───── Exercise input
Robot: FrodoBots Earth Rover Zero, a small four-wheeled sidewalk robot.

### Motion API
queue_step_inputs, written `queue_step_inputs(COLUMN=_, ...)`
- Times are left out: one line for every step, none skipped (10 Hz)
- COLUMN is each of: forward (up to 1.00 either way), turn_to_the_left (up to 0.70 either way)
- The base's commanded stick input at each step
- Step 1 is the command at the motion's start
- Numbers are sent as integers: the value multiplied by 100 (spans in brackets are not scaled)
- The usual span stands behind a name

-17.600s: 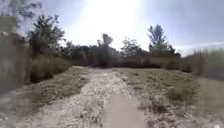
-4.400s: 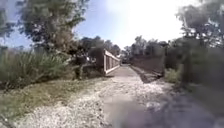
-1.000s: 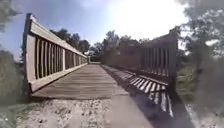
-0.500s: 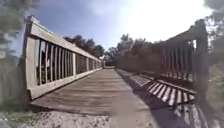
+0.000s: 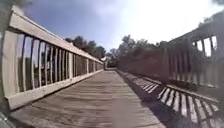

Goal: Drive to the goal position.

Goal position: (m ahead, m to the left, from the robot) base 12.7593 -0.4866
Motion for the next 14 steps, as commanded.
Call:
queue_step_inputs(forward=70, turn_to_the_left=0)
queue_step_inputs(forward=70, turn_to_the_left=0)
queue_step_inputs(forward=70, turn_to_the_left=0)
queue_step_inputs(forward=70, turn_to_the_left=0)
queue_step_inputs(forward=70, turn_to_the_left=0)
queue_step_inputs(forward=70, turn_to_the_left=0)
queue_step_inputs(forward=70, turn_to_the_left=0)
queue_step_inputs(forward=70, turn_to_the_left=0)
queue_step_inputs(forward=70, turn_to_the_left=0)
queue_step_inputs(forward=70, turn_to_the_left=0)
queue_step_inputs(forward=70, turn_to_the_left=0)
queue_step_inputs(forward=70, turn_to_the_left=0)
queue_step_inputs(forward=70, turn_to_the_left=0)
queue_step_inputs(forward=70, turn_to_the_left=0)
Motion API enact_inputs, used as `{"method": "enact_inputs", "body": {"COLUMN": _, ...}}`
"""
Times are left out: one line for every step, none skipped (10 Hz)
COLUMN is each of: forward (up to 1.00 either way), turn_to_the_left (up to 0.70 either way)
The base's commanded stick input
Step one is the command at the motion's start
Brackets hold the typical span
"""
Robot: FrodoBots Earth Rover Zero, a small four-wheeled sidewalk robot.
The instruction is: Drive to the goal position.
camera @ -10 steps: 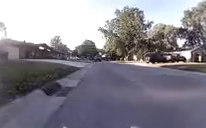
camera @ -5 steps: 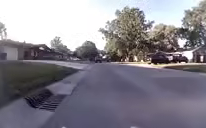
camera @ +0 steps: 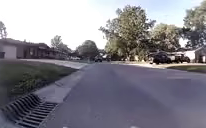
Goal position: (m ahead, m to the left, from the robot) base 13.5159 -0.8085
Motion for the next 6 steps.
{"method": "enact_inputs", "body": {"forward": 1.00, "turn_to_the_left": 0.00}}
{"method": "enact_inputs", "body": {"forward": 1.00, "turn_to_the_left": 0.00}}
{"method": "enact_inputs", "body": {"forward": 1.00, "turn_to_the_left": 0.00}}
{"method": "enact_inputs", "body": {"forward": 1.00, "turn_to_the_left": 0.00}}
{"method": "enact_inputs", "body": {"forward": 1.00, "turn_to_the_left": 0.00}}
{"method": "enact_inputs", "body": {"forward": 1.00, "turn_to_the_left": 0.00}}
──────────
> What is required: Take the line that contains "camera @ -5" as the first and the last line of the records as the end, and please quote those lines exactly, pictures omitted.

> Written solution:
camera @ -5 steps: 
camera @ +0 steps: 
Goal position: (m ahead, m to the left, from the robot) base 13.5159 -0.8085
Motion for the next 6 steps.
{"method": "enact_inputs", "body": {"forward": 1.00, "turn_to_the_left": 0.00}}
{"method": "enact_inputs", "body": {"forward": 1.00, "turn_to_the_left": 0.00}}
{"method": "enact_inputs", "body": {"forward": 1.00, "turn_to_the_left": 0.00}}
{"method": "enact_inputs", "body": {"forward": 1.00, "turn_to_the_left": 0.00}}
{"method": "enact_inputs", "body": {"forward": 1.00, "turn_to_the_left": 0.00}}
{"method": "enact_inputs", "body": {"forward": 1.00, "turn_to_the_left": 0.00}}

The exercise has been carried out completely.